Welcome, friends, to The Bad Ones by Melissa Albert. 

Photo from Reactor/Tor.com

In the town of Palmetto, Becca and Nora find are two typical teenagers, bored with life in a small town. They are best friends and the weirdos, the outcasts, the creeps. Nora has a reputation for being a liar - but really, she is a dreamer. Together, they create a photography series of goddesses that harnesses Nora’s story telling and Becca’s eye for photos. It turns dark when Becca’s mother is killed in a hit and run, and they create a goddess of revenge. 

In Palmetto, there are two goddess games: a jump rope rhyme and a teenage version of a trust fall (one that puts one person in danger). 

How do these tie together? And where have these four people gone? Where is Becca and what are the mysterious clues she has left for her best friend?

This is a tale of toxic friendship, of secrets, and of revenge. In it, Nora struggles to deal with Becca’s sudden neediness with the loss of her parents (her father dies of cancer and she is living with her stepmother).  Nora tries to comfort her as best as she can, but when Becca nearly gets her killed during the darker version of the goddess game, she finally can’t handle it anymore. 

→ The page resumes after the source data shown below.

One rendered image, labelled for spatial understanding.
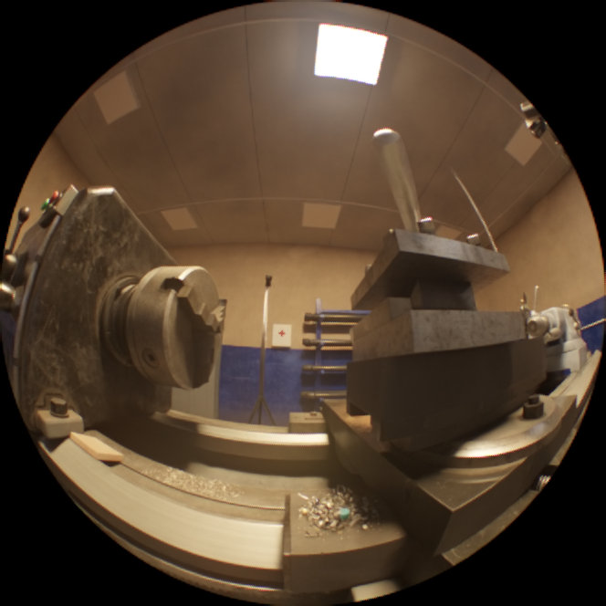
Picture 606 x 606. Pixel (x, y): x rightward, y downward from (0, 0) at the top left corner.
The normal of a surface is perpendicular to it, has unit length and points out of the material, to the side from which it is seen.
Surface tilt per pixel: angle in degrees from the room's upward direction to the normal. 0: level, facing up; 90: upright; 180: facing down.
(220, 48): 180
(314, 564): 90
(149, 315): 94
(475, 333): 90
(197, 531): 36
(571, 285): 90
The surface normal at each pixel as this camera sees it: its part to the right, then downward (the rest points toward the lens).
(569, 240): -1.00, -0.04
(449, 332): 0.02, -0.32
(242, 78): -0.03, 0.95
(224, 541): 0.05, -0.95
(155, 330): 0.04, -0.11
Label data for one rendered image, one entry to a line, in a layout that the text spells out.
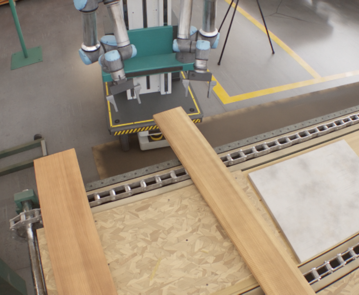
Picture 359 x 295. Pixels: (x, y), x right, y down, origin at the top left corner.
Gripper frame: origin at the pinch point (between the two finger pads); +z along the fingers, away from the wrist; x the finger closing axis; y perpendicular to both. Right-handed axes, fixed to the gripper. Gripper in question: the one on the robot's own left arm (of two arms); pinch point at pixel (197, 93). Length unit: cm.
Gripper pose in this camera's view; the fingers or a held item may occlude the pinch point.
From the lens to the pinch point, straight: 192.4
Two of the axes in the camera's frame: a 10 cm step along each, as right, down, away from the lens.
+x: 9.9, 0.2, 1.5
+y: 1.3, 4.2, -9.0
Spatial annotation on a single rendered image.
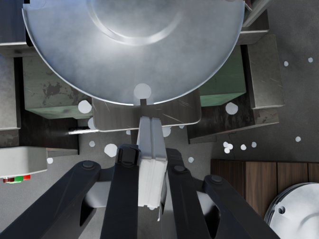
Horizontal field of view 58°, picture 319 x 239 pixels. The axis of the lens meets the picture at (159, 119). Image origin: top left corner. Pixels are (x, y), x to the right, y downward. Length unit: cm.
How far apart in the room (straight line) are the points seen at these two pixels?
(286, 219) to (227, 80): 48
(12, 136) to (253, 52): 46
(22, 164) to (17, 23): 23
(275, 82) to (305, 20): 94
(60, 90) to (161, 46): 21
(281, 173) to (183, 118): 58
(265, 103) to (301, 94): 82
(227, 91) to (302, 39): 95
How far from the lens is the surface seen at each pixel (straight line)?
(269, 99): 58
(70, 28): 40
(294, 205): 89
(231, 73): 55
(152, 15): 40
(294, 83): 138
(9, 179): 57
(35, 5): 43
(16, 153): 55
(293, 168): 93
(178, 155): 18
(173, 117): 37
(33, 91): 53
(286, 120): 133
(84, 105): 51
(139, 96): 37
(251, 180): 87
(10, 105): 55
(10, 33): 51
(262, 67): 58
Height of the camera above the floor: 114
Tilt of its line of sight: 81 degrees down
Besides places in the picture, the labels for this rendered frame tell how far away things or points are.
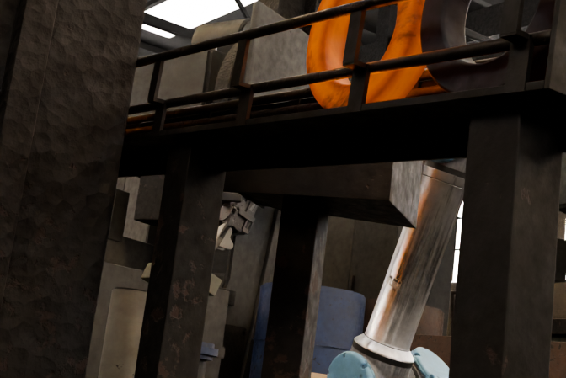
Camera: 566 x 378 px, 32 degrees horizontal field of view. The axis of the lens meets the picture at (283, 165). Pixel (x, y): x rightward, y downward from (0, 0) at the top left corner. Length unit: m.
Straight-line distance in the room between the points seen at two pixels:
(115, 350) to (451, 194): 0.92
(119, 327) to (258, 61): 3.15
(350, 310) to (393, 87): 4.26
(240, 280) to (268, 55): 1.31
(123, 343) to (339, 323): 2.75
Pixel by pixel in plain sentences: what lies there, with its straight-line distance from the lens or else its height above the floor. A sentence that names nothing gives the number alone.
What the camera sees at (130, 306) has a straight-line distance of 2.56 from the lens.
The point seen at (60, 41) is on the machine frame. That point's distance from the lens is 1.35.
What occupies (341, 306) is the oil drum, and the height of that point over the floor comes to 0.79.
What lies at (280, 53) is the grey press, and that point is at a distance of 5.69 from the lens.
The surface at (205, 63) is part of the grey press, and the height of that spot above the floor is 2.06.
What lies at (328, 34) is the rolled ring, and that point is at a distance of 1.12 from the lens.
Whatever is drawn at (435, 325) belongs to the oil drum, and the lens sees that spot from 5.60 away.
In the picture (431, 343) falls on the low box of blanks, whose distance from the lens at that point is 4.19.
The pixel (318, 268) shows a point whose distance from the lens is 1.51.
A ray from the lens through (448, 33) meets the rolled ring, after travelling 0.97.
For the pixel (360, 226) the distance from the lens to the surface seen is 6.92.
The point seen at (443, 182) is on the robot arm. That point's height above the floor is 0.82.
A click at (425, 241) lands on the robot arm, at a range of 2.31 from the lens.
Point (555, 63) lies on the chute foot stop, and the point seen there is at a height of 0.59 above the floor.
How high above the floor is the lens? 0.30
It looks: 13 degrees up
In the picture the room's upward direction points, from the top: 7 degrees clockwise
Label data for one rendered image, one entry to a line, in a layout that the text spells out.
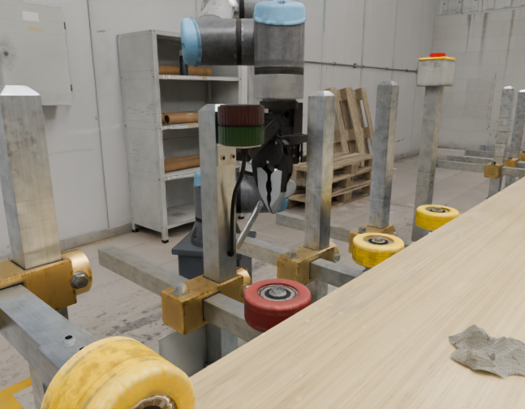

Growing up is hard. Growing up after losing both of your parents, in a town with dark secrets that are often overlooked to keep the peace, is even harder. Becca tries to find a purpose, while Nora fears that the goddess game might have gotten out of control. Both are failed by the adults around them in various ways, even with the best intentions.

When I started this novel, I didn’t realize that it was considered young adult. I am consistently amazed at the things we forget about high school as we get older. I had a highly toxic relationship in high school, one that helped drive me to a mental and emotional breakdown when I was 18. In high school, we are moving towards being an adult, stretching for independence and identity, while struggling with a world that still sees us as children. I loved the way Nora interacted with the world around her, trying to find her place in it as herself, not just as Becca’s best friend. I loved that she and Becca were only really treated as an adult when it was convenient for others around them. 

The twists and turns written into this surprised me and definitely had me devouring this book over the course of a day or so. I would recommend this for anyone who likes dark fantasy and horror and “easy” reading (books that the language and flow move quickly while you are reading, not the subject matter). Trigger warnings include sexual abuse of minors, revenge porn, and bullying. 

Remember, when the last chapter is read, and the final page turned, I shall be here with a new book suggestion, should you need it.